PROBLEM STATEMENT:
Using the entries that follow, collect the lines where the word "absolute" appears.

SUPPLIED RECORDS:
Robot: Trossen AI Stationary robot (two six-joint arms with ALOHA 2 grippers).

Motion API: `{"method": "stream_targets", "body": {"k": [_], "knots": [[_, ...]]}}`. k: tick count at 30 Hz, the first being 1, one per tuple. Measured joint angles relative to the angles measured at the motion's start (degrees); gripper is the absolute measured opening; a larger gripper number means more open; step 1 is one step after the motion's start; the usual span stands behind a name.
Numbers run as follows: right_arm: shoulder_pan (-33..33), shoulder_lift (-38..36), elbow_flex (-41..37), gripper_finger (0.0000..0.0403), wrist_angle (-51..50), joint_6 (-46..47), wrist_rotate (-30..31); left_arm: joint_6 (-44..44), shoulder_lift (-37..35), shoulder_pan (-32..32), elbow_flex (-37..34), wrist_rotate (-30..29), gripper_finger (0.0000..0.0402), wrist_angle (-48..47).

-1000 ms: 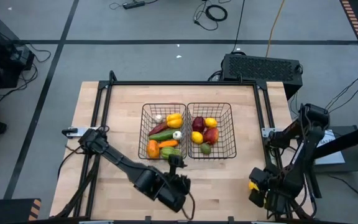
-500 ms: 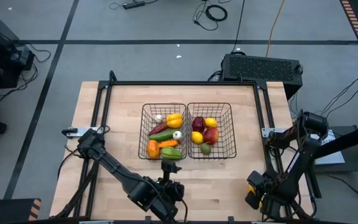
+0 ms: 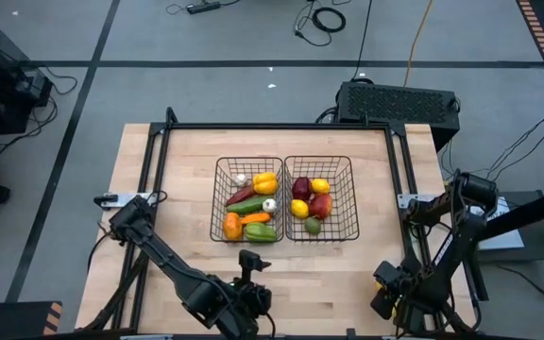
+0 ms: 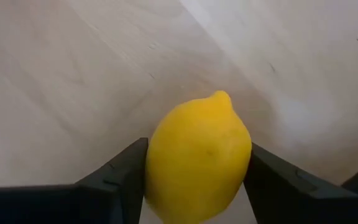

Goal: Sort produce into baskets
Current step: Put the yellow lemon into the right black wire basket

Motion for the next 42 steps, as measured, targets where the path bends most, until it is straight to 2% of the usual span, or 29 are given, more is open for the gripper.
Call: {"method": "stream_targets", "body": {"k": [5,9,12,15,17,20,22,29,31,33,38,42], "knots": [[-0.9,-1.3,-0.1,0.0220,2.3,-0.5,0.0,0.1,-2.3,0.1,0.1,-4.0,0.0393,-5.4],[-2.1,-3.8,-0.1,0.0222,4.9,-4.4,1.6,0.0,-4.1,0.6,-0.4,-7.6,0.0393,-9.8],[-3.1,-7.4,-0.1,0.0220,6.5,-8.5,6.9,0.4,-6.2,1.7,-2.3,-11.8,0.0393,-11.9],[-4.7,-12.1,-0.1,0.0221,7.2,-14.0,13.7,2.2,-9.6,4.5,-5.1,-11.9,0.0393,-10.2],[-6.0,-15.9,-0.1,0.0223,7.2,-18.7,18.6,4.9,-11.9,6.8,-7.8,-9.5,0.0393,-5.3],[-8.6,-21.4,-0.1,0.0223,7.2,-27.7,26.6,13.3,-14.6,9.6,-12.7,-0.4,0.0393,6.5],[-10.5,-25.1,-0.1,0.0223,7.4,-34.1,31.7,17.0,-16.4,10.8,-15.8,3.1,0.0393,11.3],[-19.1,-34.8,0.0,0.0224,6.8,-54.4,45.1,18.0,-24.4,15.4,-27.1,3.3,0.0393,20.5],[-22.4,-35.6,0.0,0.0224,4.9,-58.4,46.5,18.0,-27.9,16.2,-31.8,2.8,0.0393,24.2],[-25.5,-35.3,0.0,0.0224,1.9,-59.6,46.1,18.4,-31.8,17.1,-37.0,2.4,0.0393,32.0],[-31.8,-31.6,0.0,0.0224,-0.4,-61.2,40.2,20.8,-41.0,18.3,-50.2,2.0,0.0393,48.8],[-34.7,-27.6,0.0,0.0224,-0.3,-63.0,39.0,22.2,-47.3,19.0,-57.7,2.1,0.0393,58.9]]}}
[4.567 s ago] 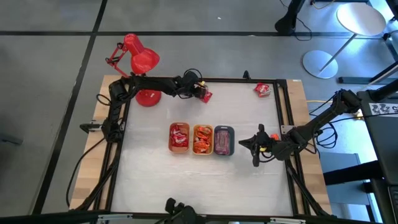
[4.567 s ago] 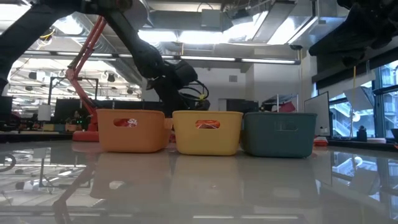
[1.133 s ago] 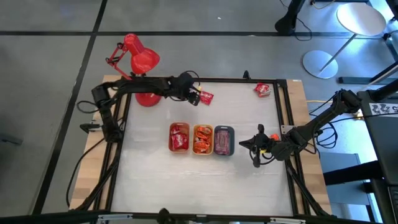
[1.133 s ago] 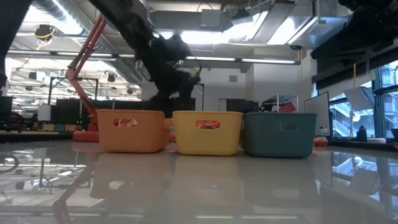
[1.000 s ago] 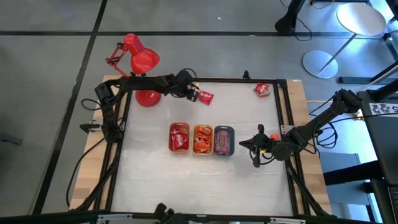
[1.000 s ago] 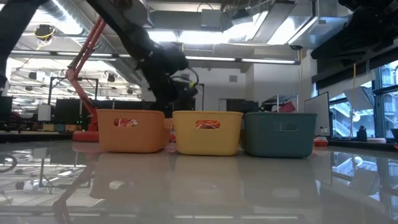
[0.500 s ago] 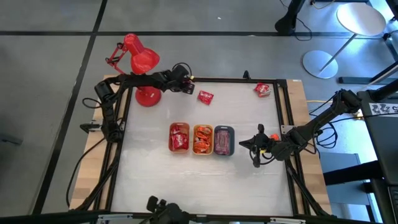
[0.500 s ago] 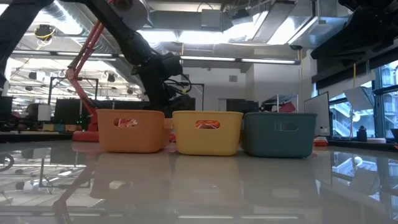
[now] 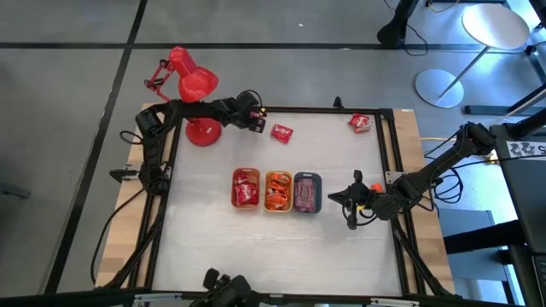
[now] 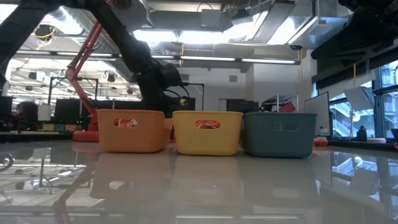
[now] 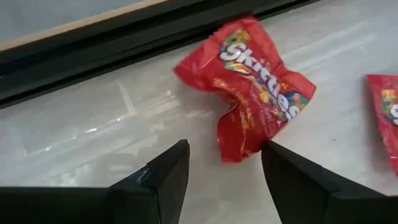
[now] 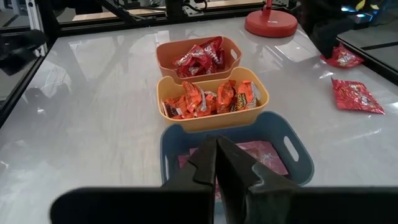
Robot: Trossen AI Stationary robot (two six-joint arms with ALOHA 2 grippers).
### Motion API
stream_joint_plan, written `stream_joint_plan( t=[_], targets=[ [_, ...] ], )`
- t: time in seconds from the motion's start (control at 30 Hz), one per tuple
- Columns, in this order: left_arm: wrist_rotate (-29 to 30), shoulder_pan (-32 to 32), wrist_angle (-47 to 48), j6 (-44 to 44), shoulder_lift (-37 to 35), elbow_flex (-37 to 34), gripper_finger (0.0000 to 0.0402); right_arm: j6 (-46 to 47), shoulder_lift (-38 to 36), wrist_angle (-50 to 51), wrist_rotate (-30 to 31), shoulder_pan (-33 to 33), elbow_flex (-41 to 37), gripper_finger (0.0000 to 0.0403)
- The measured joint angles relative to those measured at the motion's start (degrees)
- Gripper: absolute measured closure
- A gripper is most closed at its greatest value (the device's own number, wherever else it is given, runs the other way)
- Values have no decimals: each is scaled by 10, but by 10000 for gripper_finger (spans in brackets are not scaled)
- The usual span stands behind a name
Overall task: Sort candy
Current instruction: Put the red candy into the orange bin
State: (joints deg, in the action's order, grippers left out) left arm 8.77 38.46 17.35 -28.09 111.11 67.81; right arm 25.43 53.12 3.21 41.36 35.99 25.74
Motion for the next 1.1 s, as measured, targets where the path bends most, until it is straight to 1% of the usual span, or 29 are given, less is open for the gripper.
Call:
stream_joint_plan(
  t=[0.13,0.23,0.33,0.4,0.47,0.5,0.53,0.7,0.87,1.0,1.1],
  targets=[
    [-2,0,-27,18,11,0,216,0,0,0,0,0,0,391],
    [-3,-1,-49,30,12,0,237,0,0,0,0,0,0,391],
    [-6,-1,-54,42,12,0,278,0,0,0,0,0,0,391],
    [-13,-1,-55,49,12,0,319,0,0,0,0,0,0,391],
    [-27,-1,-57,63,12,0,368,0,0,0,0,0,0,391],
    [-35,-2,-59,69,12,0,384,0,0,0,0,0,0,391],
    [-41,-3,-61,70,12,0,391,0,0,0,0,0,0,391],
    [-45,-18,-56,80,-6,0,399,7,0,0,0,0,0,391],
    [-45,-48,-37,88,-57,0,400,13,0,0,0,0,0,391],
    [-46,-90,9,93,-100,0,401,13,0,0,1,0,0,391],
    [-48,-133,67,104,-123,0,401,13,0,0,1,0,0,391]
  ],
)
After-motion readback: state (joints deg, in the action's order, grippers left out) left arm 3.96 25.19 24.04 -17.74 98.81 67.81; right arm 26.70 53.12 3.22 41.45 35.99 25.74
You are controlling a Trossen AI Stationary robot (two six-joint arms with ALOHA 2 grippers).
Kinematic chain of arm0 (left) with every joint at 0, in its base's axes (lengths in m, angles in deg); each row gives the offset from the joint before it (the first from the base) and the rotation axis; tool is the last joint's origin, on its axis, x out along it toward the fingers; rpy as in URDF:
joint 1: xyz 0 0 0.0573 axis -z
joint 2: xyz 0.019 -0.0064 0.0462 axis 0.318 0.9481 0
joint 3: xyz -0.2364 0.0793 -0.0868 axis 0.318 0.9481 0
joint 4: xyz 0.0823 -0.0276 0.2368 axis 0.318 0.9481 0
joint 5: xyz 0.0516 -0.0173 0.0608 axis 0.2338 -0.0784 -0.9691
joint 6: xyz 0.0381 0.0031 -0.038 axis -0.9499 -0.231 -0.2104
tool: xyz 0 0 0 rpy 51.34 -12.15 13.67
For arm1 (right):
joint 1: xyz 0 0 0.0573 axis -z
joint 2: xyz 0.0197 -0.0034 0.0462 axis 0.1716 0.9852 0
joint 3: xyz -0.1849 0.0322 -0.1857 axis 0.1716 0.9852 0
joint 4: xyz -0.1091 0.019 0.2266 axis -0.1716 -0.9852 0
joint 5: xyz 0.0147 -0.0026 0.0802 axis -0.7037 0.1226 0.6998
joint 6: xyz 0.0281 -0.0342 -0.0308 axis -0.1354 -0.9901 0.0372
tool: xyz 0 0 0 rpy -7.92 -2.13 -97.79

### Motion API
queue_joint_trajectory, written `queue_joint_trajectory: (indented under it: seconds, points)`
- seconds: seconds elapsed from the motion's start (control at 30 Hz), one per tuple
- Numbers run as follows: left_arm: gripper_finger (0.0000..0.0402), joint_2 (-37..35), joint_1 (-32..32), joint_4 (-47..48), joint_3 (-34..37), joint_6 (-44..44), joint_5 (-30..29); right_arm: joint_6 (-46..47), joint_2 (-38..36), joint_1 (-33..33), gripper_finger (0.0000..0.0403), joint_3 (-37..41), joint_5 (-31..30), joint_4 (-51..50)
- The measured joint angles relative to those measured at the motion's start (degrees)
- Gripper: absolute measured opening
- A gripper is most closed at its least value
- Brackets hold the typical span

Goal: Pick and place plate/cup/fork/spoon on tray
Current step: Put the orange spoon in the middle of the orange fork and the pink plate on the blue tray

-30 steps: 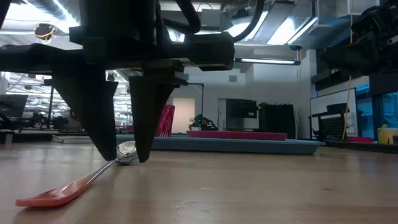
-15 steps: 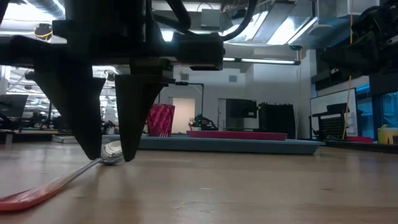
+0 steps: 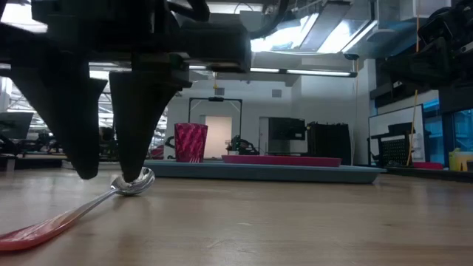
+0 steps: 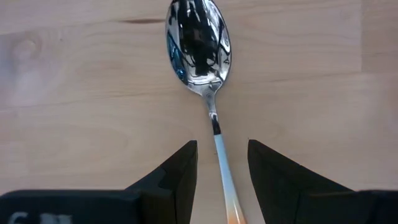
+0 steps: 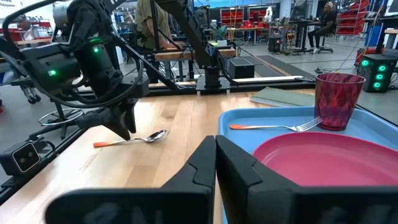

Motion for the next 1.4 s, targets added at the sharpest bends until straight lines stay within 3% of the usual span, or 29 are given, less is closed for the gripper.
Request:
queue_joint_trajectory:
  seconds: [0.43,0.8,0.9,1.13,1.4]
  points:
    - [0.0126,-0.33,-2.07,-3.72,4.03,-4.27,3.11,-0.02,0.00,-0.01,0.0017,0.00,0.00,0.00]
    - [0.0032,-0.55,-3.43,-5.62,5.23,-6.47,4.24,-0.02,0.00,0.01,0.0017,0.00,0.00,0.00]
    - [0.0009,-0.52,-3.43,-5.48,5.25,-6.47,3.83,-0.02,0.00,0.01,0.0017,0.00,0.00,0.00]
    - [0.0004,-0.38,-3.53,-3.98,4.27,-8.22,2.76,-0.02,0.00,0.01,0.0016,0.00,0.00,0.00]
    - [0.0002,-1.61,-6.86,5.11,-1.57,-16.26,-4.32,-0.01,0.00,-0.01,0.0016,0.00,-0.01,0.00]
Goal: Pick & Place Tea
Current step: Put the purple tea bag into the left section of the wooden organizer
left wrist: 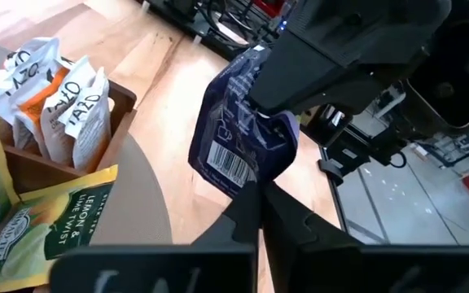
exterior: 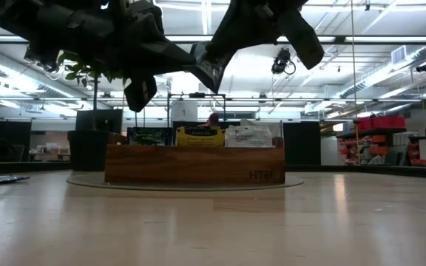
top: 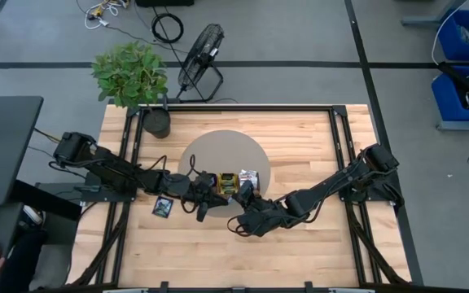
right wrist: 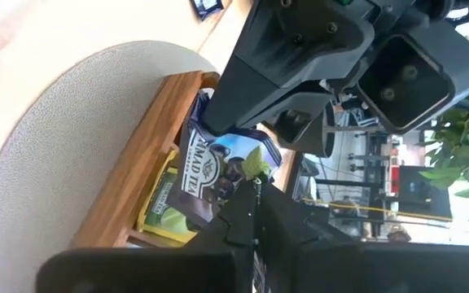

RESPONSE BOX:
Motion API: `{"method": "stream_targets", "body": {"k": [_], "knots": [[_, ...]]}}`. k: tick count at 30 Hz, the first being 1, one per tuple. Measured joint angles relative to the angles measured at the motion's start (degrees); gripper is the absolute measured opening; a larger gripper number means more open; step 1 is one step after the motion's start; the usual span stands behind a name.
- Gripper: absolute measured closure
- Gripper: absolute measured opening

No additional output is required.